[ABOUT THIS EXERCISE]:
All records need to be reproduced exactly. Keep every word as it is.

[DATA TO USE]:
..............................
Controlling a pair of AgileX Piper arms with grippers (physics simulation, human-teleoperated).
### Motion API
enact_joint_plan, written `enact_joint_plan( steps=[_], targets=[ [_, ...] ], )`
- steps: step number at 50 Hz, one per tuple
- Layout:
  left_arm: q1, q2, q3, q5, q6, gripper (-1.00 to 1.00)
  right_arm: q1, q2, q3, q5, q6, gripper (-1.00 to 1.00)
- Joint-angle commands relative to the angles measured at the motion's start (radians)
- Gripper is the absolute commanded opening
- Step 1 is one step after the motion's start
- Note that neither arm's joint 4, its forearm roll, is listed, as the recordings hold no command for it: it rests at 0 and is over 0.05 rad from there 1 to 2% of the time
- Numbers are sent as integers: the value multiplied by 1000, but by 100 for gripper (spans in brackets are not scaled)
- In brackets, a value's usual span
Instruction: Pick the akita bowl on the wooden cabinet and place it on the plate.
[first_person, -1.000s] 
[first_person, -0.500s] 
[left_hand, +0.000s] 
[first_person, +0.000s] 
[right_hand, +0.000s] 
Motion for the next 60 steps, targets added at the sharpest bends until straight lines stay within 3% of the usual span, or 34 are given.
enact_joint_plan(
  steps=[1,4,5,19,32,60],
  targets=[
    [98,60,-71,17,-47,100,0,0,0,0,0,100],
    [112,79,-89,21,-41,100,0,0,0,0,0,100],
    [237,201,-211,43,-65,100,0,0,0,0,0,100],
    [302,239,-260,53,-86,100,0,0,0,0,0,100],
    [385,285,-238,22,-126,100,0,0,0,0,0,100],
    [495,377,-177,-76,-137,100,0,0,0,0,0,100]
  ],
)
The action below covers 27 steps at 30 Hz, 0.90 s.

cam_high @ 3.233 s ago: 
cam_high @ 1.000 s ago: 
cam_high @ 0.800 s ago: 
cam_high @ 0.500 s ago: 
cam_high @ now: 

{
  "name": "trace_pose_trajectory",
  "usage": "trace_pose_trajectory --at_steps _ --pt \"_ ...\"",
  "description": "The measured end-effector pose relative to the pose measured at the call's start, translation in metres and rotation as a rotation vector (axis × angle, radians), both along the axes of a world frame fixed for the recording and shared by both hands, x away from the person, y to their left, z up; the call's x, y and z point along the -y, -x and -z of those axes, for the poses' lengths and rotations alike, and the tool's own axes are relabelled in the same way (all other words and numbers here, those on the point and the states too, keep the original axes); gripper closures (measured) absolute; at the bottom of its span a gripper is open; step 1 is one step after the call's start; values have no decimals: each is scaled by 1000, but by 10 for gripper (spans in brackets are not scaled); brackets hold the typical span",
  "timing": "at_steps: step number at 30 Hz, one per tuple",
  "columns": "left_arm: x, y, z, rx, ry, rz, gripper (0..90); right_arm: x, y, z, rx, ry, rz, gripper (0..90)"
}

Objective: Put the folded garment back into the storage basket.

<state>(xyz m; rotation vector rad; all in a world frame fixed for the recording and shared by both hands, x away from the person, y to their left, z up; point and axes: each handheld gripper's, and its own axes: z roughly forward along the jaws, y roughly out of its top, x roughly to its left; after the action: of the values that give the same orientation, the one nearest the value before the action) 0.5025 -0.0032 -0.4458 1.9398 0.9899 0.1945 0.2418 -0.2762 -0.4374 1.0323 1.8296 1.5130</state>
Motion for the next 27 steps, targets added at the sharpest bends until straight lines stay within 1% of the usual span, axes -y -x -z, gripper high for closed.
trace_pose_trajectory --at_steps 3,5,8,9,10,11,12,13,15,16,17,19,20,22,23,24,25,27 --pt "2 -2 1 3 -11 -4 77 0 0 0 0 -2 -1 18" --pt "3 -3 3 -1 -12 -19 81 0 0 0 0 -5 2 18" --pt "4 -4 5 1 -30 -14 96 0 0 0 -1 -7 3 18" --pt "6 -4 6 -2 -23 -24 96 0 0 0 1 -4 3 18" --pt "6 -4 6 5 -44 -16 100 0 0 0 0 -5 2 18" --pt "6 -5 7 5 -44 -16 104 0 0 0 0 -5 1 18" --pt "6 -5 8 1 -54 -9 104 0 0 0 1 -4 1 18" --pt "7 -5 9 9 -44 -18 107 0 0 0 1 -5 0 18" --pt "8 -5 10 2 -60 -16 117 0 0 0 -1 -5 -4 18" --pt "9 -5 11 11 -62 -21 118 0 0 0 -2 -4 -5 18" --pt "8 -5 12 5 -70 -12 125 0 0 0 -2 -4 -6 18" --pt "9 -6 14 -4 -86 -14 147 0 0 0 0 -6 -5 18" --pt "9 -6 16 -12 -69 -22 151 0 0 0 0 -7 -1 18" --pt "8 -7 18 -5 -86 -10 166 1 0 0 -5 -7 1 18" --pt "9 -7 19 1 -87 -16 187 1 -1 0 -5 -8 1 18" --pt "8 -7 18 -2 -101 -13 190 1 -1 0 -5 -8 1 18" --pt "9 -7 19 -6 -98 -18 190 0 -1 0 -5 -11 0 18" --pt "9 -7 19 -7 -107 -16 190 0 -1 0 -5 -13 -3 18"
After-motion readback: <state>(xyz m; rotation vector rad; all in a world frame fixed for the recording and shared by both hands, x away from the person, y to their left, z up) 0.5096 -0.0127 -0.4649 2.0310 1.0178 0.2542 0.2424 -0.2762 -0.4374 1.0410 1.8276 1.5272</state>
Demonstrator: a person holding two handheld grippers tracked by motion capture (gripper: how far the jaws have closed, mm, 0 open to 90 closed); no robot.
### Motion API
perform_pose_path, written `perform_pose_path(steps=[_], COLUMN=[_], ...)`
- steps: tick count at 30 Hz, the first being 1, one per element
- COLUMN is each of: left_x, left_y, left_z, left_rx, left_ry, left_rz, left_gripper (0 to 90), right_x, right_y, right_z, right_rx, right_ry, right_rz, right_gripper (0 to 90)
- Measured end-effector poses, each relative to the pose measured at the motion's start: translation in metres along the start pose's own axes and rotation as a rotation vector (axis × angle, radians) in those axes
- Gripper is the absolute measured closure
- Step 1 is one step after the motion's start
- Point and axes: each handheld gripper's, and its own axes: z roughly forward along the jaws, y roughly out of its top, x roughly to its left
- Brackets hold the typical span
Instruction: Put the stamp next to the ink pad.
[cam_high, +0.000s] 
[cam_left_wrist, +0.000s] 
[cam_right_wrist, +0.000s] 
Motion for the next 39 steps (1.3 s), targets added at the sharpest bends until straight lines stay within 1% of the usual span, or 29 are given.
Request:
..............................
[YOUR RESPONSE]:
Controlling a pair of AgileX Piper arms with grippers (physics simulation, human-teleoperated).
### Motion API
enact_joint_plan, written `enact_joint_plan( steps=[_], targets=[ [_, ...] ], )`
- steps: step number at 50 Hz, one per tuple
- Layout:
  left_arm: q1, q2, q3, q5, q6, gripper (-1.00 to 1.00)
  right_arm: q1, q2, q3, q5, q6, gripper (-1.00 to 1.00)
- Joint-angle commands relative to the angles measured at the motion's start (radians)
- Gripper is the absolute commanded opening
- Step 1 is one step after the motion's start
- Note that neither arm's joint 4, its forearm roll, is listed, as the recordings hold no command for it: it rests at 0 and is over 0.05 rad from there 1 to 2% of the time
- Numbers are sent as integers: the value multiplied by 1000, but by 100 for gripper (spans in brackets are not scaled)
- In brackets, a value's usual span
Instruction: Pick the akita bowl on the wooden cabinet and place it on the plate.
[first_person, -1.000s] 
[first_person, -0.500s] 
[left_hand, +0.000s] 
[first_person, +0.000s] 
[right_hand, +0.000s] 
Motion for the next 60 steps, targets added at the sharpest bends until straight lines stay within 3% of the usual span, or 34 are given.
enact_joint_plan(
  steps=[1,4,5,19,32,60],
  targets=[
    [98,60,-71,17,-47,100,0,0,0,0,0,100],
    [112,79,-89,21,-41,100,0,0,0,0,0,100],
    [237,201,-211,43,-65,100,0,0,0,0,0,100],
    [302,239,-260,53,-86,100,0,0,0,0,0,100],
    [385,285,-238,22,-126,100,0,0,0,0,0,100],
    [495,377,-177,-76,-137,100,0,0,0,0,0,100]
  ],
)
The action below covers 27 steps at 30 Hz, 0.90 s.

cam_high @ 3.233 s ago: 
cam_high @ 1.000 s ago: 
cam_high @ 0.800 s ago: 
cam_high @ 0.500 s ago: 
cam_high @ now: 

{
  "name": "trace_pose_trajectory",
  "usage": "trace_pose_trajectory --at_steps _ --pt \"_ ...\"",
  "description": "The measured end-effector pose relative to the pose measured at the call's start, translation in metres and rotation as a rotation vector (axis × angle, radians), both along the axes of a world frame fixed for the recording and shared by both hands, x away from the person, y to their left, z up; the call's x, y and z point along the -y, -x and -z of those axes, for the poses' lengths and rotations alike, and the tool's own axes are relabelled in the same way (all other words and numbers here, those on the point and the states too, keep the original axes); gripper closures (measured) absolute; at the bottom of its span a gripper is open; step 1 is one step after the call's start; values have no decimals: each is scaled by 1000, but by 10 for gripper (spans in brackets are not scaled); brackets hold the typical span",
  "timing": "at_steps: step number at 30 Hz, one per tuple",
  "columns": "left_arm: x, y, z, rx, ry, rz, gripper (0..90); right_arm: x, y, z, rx, ry, rz, gripper (0..90)"
}

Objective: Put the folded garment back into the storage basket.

<state>(xyz m; rotation vector rad; all in a world frame fixed for the recording and shared by both hands, x away from the person, y to their left, z up; point and axes: each handheld gripper's, and its own axes: z roughly forward along the jaws, y roughly out of its top, x roughly to its left; after the action: of the values that give the same orientation, the one nearest the value before the action) 0.5025 -0.0032 -0.4458 1.9398 0.9899 0.1945 0.2418 -0.2762 -0.4374 1.0323 1.8296 1.5130</state>
Motion for the next 27 steps, targets added at the sharpest bends until straight lines stay within 1% of the usual span, axes -y -x -z, gripper high for closed.
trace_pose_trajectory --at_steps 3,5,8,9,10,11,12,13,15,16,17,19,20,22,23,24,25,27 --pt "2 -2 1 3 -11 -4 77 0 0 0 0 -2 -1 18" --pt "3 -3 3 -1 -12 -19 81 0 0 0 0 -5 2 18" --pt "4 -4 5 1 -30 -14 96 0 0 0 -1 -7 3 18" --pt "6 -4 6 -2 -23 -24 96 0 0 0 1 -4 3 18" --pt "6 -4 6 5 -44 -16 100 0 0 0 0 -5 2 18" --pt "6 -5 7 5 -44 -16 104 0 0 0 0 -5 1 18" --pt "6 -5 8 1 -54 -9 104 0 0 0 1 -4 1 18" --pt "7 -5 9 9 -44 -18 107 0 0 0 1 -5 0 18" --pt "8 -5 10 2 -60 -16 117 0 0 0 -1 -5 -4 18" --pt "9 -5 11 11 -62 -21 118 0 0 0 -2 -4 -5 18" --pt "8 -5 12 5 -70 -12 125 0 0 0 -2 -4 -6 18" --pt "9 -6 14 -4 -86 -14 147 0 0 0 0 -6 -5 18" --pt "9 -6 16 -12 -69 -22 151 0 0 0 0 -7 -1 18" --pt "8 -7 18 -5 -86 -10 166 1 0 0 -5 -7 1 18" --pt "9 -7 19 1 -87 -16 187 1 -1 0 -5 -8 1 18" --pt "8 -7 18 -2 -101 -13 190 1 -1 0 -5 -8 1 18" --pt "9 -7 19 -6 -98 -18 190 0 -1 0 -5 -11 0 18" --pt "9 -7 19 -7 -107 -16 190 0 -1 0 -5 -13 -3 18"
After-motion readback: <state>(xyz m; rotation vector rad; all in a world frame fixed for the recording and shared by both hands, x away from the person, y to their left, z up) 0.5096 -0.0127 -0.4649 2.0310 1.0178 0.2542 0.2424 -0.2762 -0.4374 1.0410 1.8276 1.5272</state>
Demonstrator: a person holding two handheld grippers tracked by motion capture (gripper: how far the jaws have closed, mm, 0 open to 90 closed); no robot.
### Motion API
perform_pose_path, written `perform_pose_path(steps=[_], COLUMN=[_], ...)`
- steps: tick count at 30 Hz, the first being 1, one per element
- COLUMN is each of: left_x, left_y, left_z, left_rx, left_ry, left_rz, left_gripper (0 to 90), right_x, right_y, right_z, right_rx, right_ry, right_rz, right_gripper (0 to 90)
- Measured end-effector poses, each relative to the pose measured at the motion's start: translation in metres along the start pose's own axes and rotation as a rotation vector (axis × angle, radians) in those axes
- Gripper is the absolute measured closure
- Step 1 is one step after the motion's start
- Point and axes: each handheld gripper's, and its own axes: z roughly forward along the jaws, y roughly out of its top, x roughly to its left
- Brackets hold the typical span
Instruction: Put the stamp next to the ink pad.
[cam_high, +0.000s] 
[cam_left_wrist, +0.000s] 
[cam_right_wrist, +0.000s] 
Motion for the next 39 steps (1.3 s), targets added at the sharpest bends until straight lines stay within 1% of the usual span, or 29 are given.
Request:

For this exercise, nothing more remains to be given.